8. CHROMATIN VS CHROMOSOMES
When a cell is not dividing (during interphase) DNA is chromatin
(looks like spaghetti
When a cell is dividing (mitosis) DNA is chromosomes

9. CELL DIVISION
DNA replicates (makes copies of itself) before cell division
Centromere holds the two copies called sister chromatids.
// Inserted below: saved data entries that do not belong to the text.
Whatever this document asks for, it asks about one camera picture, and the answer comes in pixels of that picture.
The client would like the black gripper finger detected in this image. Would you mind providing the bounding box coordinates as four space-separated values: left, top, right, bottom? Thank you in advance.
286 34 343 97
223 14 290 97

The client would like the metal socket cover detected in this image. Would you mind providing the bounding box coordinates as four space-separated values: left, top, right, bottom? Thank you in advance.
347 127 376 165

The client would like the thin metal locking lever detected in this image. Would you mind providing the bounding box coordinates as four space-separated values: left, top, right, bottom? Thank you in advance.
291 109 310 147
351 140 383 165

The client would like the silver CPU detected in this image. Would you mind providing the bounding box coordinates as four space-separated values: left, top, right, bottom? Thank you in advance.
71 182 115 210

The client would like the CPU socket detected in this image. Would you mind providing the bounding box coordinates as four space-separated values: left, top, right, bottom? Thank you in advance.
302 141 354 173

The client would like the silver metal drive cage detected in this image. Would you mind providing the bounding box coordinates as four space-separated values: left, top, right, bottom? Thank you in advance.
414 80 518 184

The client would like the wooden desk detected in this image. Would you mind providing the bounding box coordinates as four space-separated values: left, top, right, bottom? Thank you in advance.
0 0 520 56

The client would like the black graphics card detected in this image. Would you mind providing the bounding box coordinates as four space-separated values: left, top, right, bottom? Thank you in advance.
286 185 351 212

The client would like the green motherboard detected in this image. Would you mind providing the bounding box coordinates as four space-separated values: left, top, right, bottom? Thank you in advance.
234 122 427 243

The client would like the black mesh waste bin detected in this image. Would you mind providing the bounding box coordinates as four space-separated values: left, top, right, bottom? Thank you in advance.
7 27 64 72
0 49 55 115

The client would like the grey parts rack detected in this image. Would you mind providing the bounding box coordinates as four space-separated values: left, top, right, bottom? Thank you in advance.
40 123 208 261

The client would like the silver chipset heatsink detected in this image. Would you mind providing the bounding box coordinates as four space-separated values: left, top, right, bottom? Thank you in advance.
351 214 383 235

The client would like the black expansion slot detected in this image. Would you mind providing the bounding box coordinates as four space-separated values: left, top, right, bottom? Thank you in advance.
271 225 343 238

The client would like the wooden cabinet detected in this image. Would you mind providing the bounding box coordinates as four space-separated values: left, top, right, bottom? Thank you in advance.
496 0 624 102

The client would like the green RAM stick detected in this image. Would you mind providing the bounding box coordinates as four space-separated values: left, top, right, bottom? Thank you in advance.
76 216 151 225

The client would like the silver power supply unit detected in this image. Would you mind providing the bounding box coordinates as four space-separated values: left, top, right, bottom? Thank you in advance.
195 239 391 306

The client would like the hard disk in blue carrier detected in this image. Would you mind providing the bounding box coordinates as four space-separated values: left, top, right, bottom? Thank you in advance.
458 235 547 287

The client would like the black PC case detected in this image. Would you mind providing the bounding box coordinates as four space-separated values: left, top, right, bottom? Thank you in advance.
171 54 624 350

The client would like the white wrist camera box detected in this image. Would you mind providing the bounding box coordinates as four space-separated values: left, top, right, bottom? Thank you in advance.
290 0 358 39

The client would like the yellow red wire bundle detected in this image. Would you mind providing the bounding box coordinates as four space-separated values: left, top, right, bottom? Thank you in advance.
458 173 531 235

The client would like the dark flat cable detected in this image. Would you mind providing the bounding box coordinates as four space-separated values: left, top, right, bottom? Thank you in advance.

They are
together until they separate in anaphase.

10. BINARY FISSION
Asexual reproduction
Two genetically identical cells result

11. CELL DIVISION IN EUKARYOTES
The trillions of cells that make up your body came from just one
original cell called a zygote (fertilized egg)

12. CELL CYCLE
The series of events that cells go through as they grow and divide
During the cell cycle:
A cell grow and undergoes normal cell processes
Prepares for cell division
Divides to form two daughter cells, each of which begins the
cycle again
The cell cycle consists of 4 phases
G1 (first gap phase)
S Phase (synthesis)
G2 (second gap phase)
M Phase (mitosis)

14. INTERPHASE
Period of growth between cell divisions
Longest phase in the cell cycle
DNA replicates during interphase
During G1, the cell:
Increases in size
Synthesizes new proteins and organelles
During the S Phase, the cell:
Chromosomes are replicated
During G2, the cell:
Organelles and molecules required for cell division are
produced
Once G2 is complete, the cell is ready to start the M phase -
Mitosis

15. IMPORTANT CELL STRUCTURES
INVOLVED IN MITOSIS
Chromatid: each strand of a duplicated chromosome
Centromere: the area where each pair of chromatids is joined
Centrioles: tiny structures located in the cytoplasm of animal cells
that help organize the spindle
Spindle: a fanlike microtubule structure that helps separate the
chromatids

16. MITOSIS
PMAT
P: prophase
M: metaphase
A: anaphase
T: telophase

17. PROPHASE
Chromatin coils up into chromosomes
Nucleolus and nuclear membrane disappear
Centrioles (in animal cells) move to opposite ends of the cell to set up
the spindle
DNA strands attach to the spindle at a point called the centromere

18. METAPHASE
Chromosomes move to the center of the cell
The spindle fibers connect to the centromere of each chromosome to
the two poles of the spindle
Chromosomes meet in the middle

19. ANAPHASE
Centromeres split, sister chromatids separate
Now called daughter chromosomes

20. TELOPHASE
Opposite of prophase
Spindle disappears
Chromosomes uncoil to chromatin
Nuclear membrane and nucleolus reform
Cytokinesis (division of the cytoplasm) begins
Mitosis is the division of the nucleus

21. CYTOKINESIS
Animal cells: cell membrane pinches in
Plant cells: cell plate forms (becomes new cell)

22. HOW IS THE CELL CYCLE
CONTROLLED?
Regulatory proteins control cell growth and division
Examples:
Cyclins in eukaryotic cells (internal regulator: something within
the cell has triggered it to divide)
Growth factor that stimulate growth and repair (external
regulator: something outside of the cell triggered the cell to
divide)

23. APOPTOSIS
A process of programmed cell death
Plays a role in development by shaping the structure of tissues and
organs in the plants and animals.

24. CANCER
Cancer: mitosis out of control
Often occurs when regulatory proteins do not function correctly
Mass of cells can result called a tumor

25. TYPES OF TUMORS
Benign: not cancerous (cannot spread to other tissues)
Malignant: cancerous (can spread to other tissues)

26. WHAT CAUSES CANCER?
Mutations (changes) in DNA

27. WHAT CAUSES MUTATIONS THAT
CAN LEAD TO CANCER?
Chemicals (tobacco, asbestos)
Radiation (x-rays, ultraviolet light)
Viruses

28. CELL DIFFERENTIATION
Your body has over 200 different types of cells
The DNA in every cell is the same
Ho do cells become different from each other?
Only a certain set of genes is actively making proteins in each
cell

29. STEM CELL
Totipotent: cells that have not turned off any genes (DNA) yet
Able to become whatever cell is needed
Stem cells
Fertilized egg (zygote) is totipotent

30. PLURIPOTENT
Cells where some genes have turned off
Can develop into most (but not all) of the body’s cell types

31. MULTIPOTENT
Adult stem cells can develop into may types of cells but not as many
as pluripotent embryonic stem cells.